Where the entries below show "orange macaroni bag: (+31, +4, +9)", begin there and print that line and all following lines exactly, through the last, omitting pictures.

• RECORD EXCERPTS:
━━━━━━━━━━

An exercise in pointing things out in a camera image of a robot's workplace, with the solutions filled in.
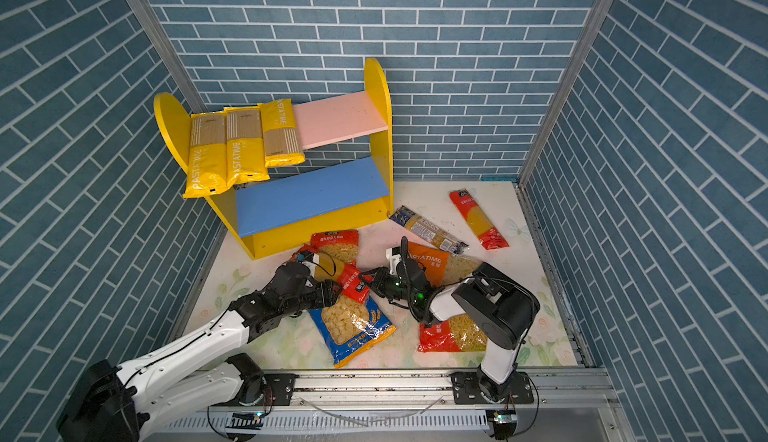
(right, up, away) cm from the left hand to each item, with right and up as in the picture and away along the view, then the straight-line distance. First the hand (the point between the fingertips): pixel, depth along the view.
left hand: (336, 289), depth 82 cm
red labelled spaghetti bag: (+5, +2, +1) cm, 5 cm away
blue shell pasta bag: (+4, -10, -1) cm, 11 cm away
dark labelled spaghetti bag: (+26, +15, +20) cm, 36 cm away
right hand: (+5, +3, +2) cm, 7 cm away
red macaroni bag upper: (-1, +11, +14) cm, 18 cm away
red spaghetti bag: (+48, +13, +20) cm, 54 cm away
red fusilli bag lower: (+33, -11, -3) cm, 35 cm away
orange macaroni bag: (+31, +4, +9) cm, 33 cm away
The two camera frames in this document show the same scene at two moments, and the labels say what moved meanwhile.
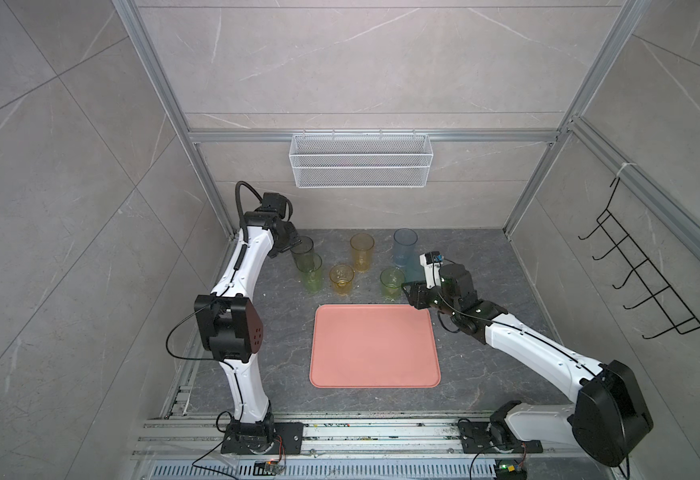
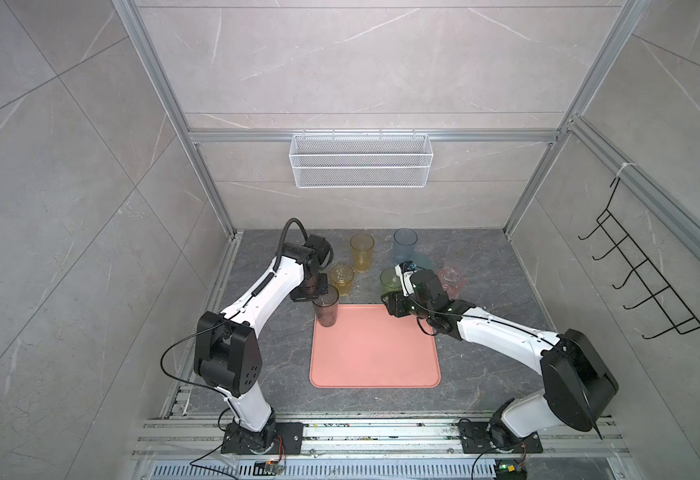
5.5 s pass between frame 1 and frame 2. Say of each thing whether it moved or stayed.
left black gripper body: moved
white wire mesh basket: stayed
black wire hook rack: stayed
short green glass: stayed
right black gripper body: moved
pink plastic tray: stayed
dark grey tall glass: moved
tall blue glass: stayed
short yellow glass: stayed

━━━━━━━━━━

• EXERCISE OUTPUT:
orange macaroni bag: (+31, +4, +9) cm, 33 cm away
The two camera frames in this document show the same scene at two moments, and the labels say what moved meanwhile.
5.5 s pass between frame 1 and frame 2. Say of each thing whether it moved or stayed.
left black gripper body: moved
white wire mesh basket: stayed
black wire hook rack: stayed
short green glass: stayed
right black gripper body: moved
pink plastic tray: stayed
dark grey tall glass: moved
tall blue glass: stayed
short yellow glass: stayed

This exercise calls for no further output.